Department of Chemical Engineering/Graduate School of Biochemical Engineering, Ming Chi University of Technology, 24301 New Taipei City, Taiwan.
Int J Biol Macromol. 2020 Dec 1;164:4455-4465. doi: 10.1016/j.ijbiomac.2020.09.051. Epub 2020 Sep 13.
A stirred fluidized bed (SFB) ion exchange chromatography was successfully applied in the direct recovery of recombinant enhanced green fluorescent protein (EGFP) from the unclarified Escherichia coli homogenate. Optimal conditions for both adsorption and elution processes were determined from the packed-bed adsorption systems conducted at a small scale using the clarified cell homogenate. The maximal adsorption capacity and dissociation constant for EGFP-adsorbent complex were found to be 6.3 mg/mL and 1.3 × 10 mg/mL, respectively. In an optimal elution of EGFP with 0.2 M of NaCl solution (pH 9) and at 200 cm/h, the recovery percent of the EGFP was approximately 93%. The performances of SFB chromatography for direct recovery of EGFP was also evaluated under different loading volumes (50-200 mL) of crude cell homogenate. The single-step purification of EGFP by SFB recorded in a high yield (95-98%) and a satisfactory purification factor (~3 folds) of EGFP from the cell homogenate at 200 rpm of rotating speed.

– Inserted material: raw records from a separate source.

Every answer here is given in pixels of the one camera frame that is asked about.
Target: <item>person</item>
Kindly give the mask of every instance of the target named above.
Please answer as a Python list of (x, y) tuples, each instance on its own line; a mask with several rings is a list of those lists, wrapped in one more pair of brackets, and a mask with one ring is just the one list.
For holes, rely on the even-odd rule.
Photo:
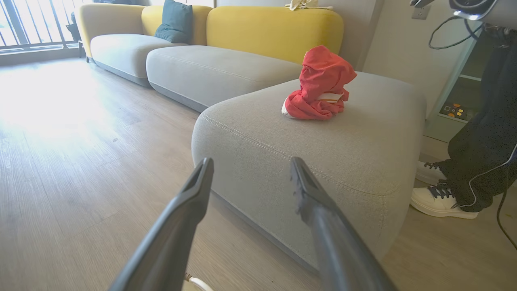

搅拌流化床(SFB)离子交换色谱法成功应用于从未澄清的大肠杆菌匀浆物中直接回收重组增强型绿色荧光蛋白(EGFP)。从小规模的填充床吸附系统中使用澄清的细胞匀浆物进行实验,确定了吸附和洗脱过程的最佳条件。发现 EGFP-吸附剂复合物的最大吸附容量和解离常数分别为 6.3mg/mL 和 1.3×10mg/mL。在最佳的洗脱条件下(用 0.2 M 的 NaCl 溶液洗脱,pH9,流速为 200cm/h),EGFP 的回收率约为 93%。在不同的上样体积(50-200mL)的粗细胞匀浆下,SFB 色谱法对直接回收 EGFP 的性能也进行了评估。在 200rpm 的转速下,SFB 可一步法从细胞匀浆中以高收率(95-98%)和令人满意的纯化倍数(~3 倍)纯化 EGFP。